Nathan scrambled off the sled, then waited for her to pick up the carry bags containing the food she’d bought during her midday break. He went ahead of her, breaking a trail, for which she was grateful. She wasn’t quite as grateful when he stopped at her stairs, shifted into that weird and disturbing half-man / half-Wolf shape, grabbed one of the carry sacks, and bounded up the stairs with it.
The stairs were buried under snow, and it would have been hard for her to haul both bags because she couldn’t see where to put her feet, and he had been trying to help. Still, she avoided looking directly at him—and at the parts that weren’t adequately covered with fur—while she opened her front door, stomped off what snow she could, and stepped inside.
Shoving the carry bag into her hand, he immediately shifted back to pure Wolf.

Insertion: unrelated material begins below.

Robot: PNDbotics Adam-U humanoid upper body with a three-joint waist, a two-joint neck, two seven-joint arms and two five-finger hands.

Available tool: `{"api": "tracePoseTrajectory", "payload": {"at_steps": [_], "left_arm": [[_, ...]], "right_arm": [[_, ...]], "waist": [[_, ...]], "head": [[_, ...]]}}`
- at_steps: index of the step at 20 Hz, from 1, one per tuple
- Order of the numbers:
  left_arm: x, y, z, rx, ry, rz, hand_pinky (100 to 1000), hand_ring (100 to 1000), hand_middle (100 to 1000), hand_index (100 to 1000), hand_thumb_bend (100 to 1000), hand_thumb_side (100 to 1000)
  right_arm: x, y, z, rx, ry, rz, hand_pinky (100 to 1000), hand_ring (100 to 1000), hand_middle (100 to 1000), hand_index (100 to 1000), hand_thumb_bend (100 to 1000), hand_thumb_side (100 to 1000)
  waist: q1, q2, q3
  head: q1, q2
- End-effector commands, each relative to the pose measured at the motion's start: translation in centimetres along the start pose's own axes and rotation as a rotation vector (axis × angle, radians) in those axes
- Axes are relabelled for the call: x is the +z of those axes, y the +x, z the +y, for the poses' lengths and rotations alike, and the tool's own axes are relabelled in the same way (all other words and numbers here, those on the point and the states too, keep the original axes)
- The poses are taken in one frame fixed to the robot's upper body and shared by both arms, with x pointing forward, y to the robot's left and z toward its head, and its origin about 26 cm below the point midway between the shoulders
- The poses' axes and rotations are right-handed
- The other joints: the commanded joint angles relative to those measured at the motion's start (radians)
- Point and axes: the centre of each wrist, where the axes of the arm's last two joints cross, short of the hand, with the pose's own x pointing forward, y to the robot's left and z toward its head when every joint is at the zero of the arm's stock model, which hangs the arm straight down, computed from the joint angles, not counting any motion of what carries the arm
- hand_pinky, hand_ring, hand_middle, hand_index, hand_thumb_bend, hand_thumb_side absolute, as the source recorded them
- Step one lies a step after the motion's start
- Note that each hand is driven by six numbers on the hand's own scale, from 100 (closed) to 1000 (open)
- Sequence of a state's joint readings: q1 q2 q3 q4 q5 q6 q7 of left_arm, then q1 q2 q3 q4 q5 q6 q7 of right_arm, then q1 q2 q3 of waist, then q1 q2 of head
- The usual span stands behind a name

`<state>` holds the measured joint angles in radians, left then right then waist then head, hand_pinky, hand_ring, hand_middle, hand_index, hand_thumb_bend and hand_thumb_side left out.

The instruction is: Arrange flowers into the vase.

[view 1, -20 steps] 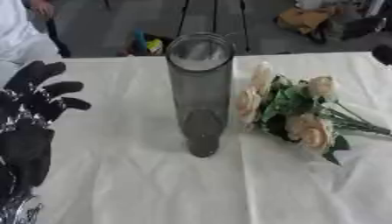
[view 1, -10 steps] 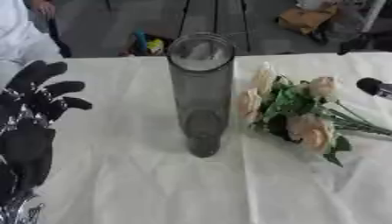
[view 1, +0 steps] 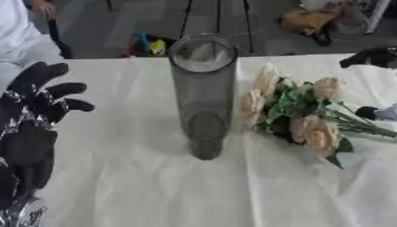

“Do you want to come in?” she asked.
His answer was to choose a spot on the latticework side of her porch where he had some protection from the snow and wind—and where anyone coming up the stairs wouldn’t see him before he saw them.
He lay down and gave her an “Idiot, aren’t you going to close the door?” look. So she closed the door, shrugged out of her wet winter clothes, and hung them in the bathroom to drip.
She put the food in the refrigerator and cupboards, and wondered if anyone would think to check for edibles before they all spoiled.
The prophecies and visions didn’t work the same in the outside world as they had in the compound. Her own experiences, her own memories provided context. That was why, when she saw Simon standing in the Private doorway, she had slipped into that weird kind of vision that didn’t require cutting.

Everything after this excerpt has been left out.